» **Task instructions**
What you return must be exactly the lines from the beginning of the material through the line containing "The text here", both included, and no pictures.

» **Input material**

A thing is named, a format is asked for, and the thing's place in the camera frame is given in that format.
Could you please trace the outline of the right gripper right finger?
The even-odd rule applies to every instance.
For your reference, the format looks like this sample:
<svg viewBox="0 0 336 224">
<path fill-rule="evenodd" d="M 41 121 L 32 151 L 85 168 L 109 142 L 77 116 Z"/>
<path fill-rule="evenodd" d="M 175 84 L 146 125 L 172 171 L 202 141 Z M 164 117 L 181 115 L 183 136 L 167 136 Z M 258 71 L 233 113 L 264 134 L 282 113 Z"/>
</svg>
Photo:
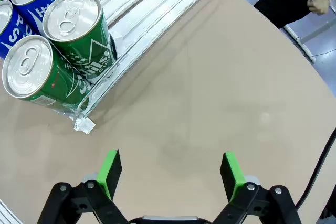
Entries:
<svg viewBox="0 0 336 224">
<path fill-rule="evenodd" d="M 228 204 L 213 223 L 243 223 L 249 215 L 261 223 L 301 223 L 289 190 L 282 185 L 266 190 L 248 182 L 233 152 L 223 154 L 220 174 Z"/>
</svg>

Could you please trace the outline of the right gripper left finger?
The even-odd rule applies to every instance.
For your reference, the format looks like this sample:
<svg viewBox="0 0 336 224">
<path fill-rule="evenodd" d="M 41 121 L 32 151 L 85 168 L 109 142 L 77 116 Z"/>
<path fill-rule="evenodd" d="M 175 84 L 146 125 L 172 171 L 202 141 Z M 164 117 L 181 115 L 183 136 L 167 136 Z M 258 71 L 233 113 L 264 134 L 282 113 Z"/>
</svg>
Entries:
<svg viewBox="0 0 336 224">
<path fill-rule="evenodd" d="M 96 177 L 76 187 L 54 184 L 38 223 L 77 223 L 83 213 L 93 213 L 98 223 L 128 223 L 113 202 L 122 172 L 119 150 L 110 150 Z"/>
</svg>

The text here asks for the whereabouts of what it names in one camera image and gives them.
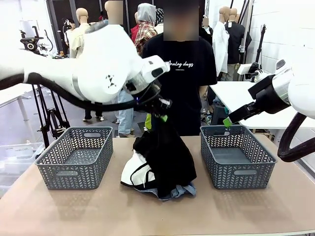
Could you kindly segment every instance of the gray hood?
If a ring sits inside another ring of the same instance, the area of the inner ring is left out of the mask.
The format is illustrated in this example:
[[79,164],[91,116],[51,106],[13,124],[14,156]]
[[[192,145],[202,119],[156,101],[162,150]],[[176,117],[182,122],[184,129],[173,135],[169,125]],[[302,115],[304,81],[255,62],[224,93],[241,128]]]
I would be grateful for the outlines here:
[[156,6],[149,3],[138,5],[138,21],[156,22]]

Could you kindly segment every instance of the tabletop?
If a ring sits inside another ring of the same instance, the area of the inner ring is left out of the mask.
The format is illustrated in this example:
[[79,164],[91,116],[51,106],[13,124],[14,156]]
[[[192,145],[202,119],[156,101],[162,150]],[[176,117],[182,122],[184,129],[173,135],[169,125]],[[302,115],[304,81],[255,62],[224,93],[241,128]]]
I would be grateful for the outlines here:
[[[276,153],[263,135],[260,142]],[[122,186],[134,139],[114,139],[96,190],[47,190],[32,165],[0,200],[1,236],[191,236],[315,231],[315,184],[293,163],[278,161],[267,189],[216,190],[200,154],[200,137],[183,137],[197,172],[196,197],[161,202]]]
[[[212,85],[211,88],[228,110],[234,112],[240,107],[253,102],[248,92],[248,89],[253,85],[254,83],[251,82],[218,82],[216,85]],[[263,112],[239,123],[249,129],[286,129],[296,113],[296,110],[288,107],[273,115]],[[315,128],[315,119],[306,118],[300,128]]]
[[0,105],[10,102],[29,91],[32,91],[32,86],[27,84],[18,84],[10,88],[0,90]]

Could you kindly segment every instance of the red jacket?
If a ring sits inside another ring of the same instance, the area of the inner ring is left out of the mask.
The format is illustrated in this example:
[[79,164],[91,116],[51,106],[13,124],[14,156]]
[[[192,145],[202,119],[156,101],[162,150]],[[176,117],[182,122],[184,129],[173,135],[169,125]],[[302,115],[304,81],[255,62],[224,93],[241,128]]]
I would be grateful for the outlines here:
[[131,39],[132,39],[133,43],[134,43],[135,40],[136,40],[138,31],[139,31],[139,25],[136,25],[135,27],[133,27],[133,28],[131,29]]

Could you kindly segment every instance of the beige pants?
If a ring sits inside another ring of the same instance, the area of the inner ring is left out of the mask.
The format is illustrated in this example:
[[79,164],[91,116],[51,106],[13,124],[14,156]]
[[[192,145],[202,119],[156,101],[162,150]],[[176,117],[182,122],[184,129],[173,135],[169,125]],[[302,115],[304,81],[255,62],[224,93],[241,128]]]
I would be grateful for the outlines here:
[[222,73],[221,81],[233,81],[236,64],[227,65],[227,73]]

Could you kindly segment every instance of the gray plastic basket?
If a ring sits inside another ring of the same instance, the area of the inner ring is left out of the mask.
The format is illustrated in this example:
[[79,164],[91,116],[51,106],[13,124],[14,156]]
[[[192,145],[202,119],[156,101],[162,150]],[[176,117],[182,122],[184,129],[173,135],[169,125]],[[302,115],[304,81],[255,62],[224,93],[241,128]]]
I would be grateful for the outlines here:
[[247,128],[203,126],[201,155],[216,189],[266,188],[277,160]]
[[35,162],[47,188],[98,188],[113,154],[112,129],[68,128]]

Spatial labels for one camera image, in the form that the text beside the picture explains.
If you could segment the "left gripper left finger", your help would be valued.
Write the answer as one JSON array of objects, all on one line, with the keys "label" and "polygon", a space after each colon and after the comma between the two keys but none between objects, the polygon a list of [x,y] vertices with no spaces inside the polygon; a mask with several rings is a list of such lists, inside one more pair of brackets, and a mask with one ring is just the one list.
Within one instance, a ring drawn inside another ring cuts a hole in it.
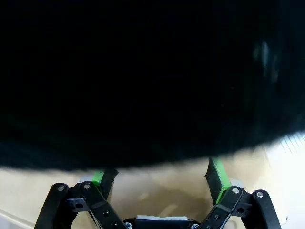
[{"label": "left gripper left finger", "polygon": [[123,229],[124,222],[107,201],[117,175],[116,169],[105,169],[97,173],[96,180],[86,180],[73,187],[53,184],[34,227],[70,229],[79,212],[89,212],[99,229]]}]

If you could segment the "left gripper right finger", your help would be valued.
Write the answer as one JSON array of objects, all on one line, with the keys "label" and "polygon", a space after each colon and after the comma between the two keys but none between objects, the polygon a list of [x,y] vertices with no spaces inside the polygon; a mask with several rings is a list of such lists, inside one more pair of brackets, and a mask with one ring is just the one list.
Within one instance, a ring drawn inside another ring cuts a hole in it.
[{"label": "left gripper right finger", "polygon": [[222,229],[231,216],[240,217],[246,229],[281,228],[268,192],[259,189],[250,194],[232,185],[220,159],[209,158],[205,178],[213,209],[198,228]]}]

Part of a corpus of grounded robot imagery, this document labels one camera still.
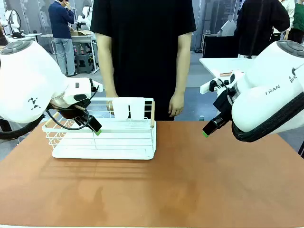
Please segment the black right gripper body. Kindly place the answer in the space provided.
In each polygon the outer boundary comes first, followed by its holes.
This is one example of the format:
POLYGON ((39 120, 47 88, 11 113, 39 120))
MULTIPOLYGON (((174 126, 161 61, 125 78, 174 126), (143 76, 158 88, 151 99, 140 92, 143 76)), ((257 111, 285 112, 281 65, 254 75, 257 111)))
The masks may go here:
POLYGON ((232 97, 235 95, 234 88, 225 89, 215 100, 213 105, 219 111, 218 116, 224 120, 232 120, 232 97))

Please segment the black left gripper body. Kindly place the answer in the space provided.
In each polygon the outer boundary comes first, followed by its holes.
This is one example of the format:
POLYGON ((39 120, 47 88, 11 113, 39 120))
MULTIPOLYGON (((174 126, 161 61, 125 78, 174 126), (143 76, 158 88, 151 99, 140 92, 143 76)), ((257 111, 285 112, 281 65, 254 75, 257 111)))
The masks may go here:
POLYGON ((89 99, 77 102, 67 108, 59 107, 51 104, 51 109, 58 110, 58 112, 66 119, 85 118, 87 119, 86 108, 91 104, 89 99))

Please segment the person's right hand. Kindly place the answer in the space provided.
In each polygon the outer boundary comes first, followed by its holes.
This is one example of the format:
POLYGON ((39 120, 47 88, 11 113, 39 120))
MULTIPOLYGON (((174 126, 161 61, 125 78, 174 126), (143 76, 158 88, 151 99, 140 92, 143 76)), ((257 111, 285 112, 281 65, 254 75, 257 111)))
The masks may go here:
POLYGON ((114 114, 114 107, 113 107, 113 98, 119 97, 115 90, 106 90, 105 92, 106 97, 108 100, 106 101, 106 108, 111 113, 114 114))

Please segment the person's left hand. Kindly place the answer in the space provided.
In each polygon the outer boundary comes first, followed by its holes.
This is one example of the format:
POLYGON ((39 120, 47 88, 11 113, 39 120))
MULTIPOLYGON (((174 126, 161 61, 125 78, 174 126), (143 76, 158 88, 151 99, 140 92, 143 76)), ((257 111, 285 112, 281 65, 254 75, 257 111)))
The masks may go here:
POLYGON ((174 93, 169 103, 170 117, 178 116, 184 108, 184 93, 174 93))

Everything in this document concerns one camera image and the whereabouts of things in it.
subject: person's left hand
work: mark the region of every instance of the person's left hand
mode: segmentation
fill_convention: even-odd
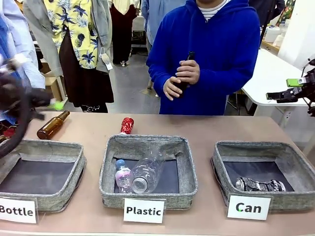
[[[191,85],[196,84],[200,77],[200,67],[194,60],[182,60],[179,62],[181,65],[177,68],[175,74],[182,82],[188,82]]]

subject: basket
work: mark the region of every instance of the basket
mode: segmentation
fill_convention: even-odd
[[[213,163],[221,190],[242,196],[271,196],[271,211],[309,210],[315,207],[315,170],[294,148],[275,142],[217,142]],[[257,181],[276,179],[285,192],[245,192],[235,188],[237,177]]]
[[[159,193],[151,194],[122,194],[115,193],[115,163],[117,159],[139,160],[151,147],[158,147],[166,155],[161,179],[156,190]],[[170,172],[168,166],[176,161],[176,172]],[[161,192],[163,184],[167,185],[171,180],[162,178],[178,179],[178,192]],[[124,208],[124,199],[164,199],[166,209],[184,210],[189,209],[192,199],[197,192],[198,182],[195,166],[192,160],[191,150],[187,139],[177,136],[160,135],[114,135],[107,142],[103,164],[100,171],[99,189],[101,191],[103,204],[106,207]]]
[[[86,159],[80,144],[23,140],[0,159],[0,197],[37,199],[39,212],[65,209]]]

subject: red can
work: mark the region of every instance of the red can
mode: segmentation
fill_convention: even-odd
[[[120,129],[121,133],[130,134],[133,128],[134,120],[130,117],[123,119],[122,128]]]

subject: striped shirt
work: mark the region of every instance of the striped shirt
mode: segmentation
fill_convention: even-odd
[[[220,11],[226,4],[228,4],[231,0],[223,0],[218,6],[213,8],[201,8],[199,7],[201,13],[205,17],[206,21],[211,19],[218,11]]]

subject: blue bottle cap
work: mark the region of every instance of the blue bottle cap
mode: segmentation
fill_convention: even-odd
[[[121,166],[125,165],[125,161],[122,159],[119,159],[116,161],[116,169],[119,170]]]

» **Exercise solution**
A thing is named, a format is asked for, and the thing's place in the camera frame is given in that format.
Could you please trace the outline of the right gripper right finger?
The even-odd rule applies to every instance.
For your reference, the format looks like this sample:
<svg viewBox="0 0 336 224">
<path fill-rule="evenodd" d="M 41 121 L 32 151 L 85 168 L 109 142 L 77 116 Z"/>
<path fill-rule="evenodd" d="M 175 84 L 146 125 L 172 171 L 202 141 Z M 164 117 L 181 115 L 183 136 L 167 136 Z M 258 71 L 233 113 L 264 134 L 282 113 Z"/>
</svg>
Photo:
Entries:
<svg viewBox="0 0 336 224">
<path fill-rule="evenodd" d="M 228 204 L 213 223 L 243 223 L 249 215 L 261 223 L 301 223 L 289 190 L 282 185 L 266 190 L 248 182 L 233 152 L 223 154 L 220 174 Z"/>
</svg>

Could you please trace the outline of the right gripper left finger?
The even-odd rule applies to every instance.
For your reference, the format looks like this sample:
<svg viewBox="0 0 336 224">
<path fill-rule="evenodd" d="M 41 121 L 32 151 L 85 168 L 109 142 L 77 116 Z"/>
<path fill-rule="evenodd" d="M 175 84 L 146 125 L 172 171 L 202 141 Z M 164 117 L 181 115 L 183 136 L 167 136 Z M 258 71 L 233 113 L 264 134 L 282 113 Z"/>
</svg>
Entries:
<svg viewBox="0 0 336 224">
<path fill-rule="evenodd" d="M 96 177 L 76 187 L 54 184 L 38 223 L 77 223 L 83 213 L 93 213 L 98 223 L 128 223 L 113 202 L 122 172 L 119 150 L 110 150 Z"/>
</svg>

The text here asks for the whereabouts of what it names in one camera image and gives them.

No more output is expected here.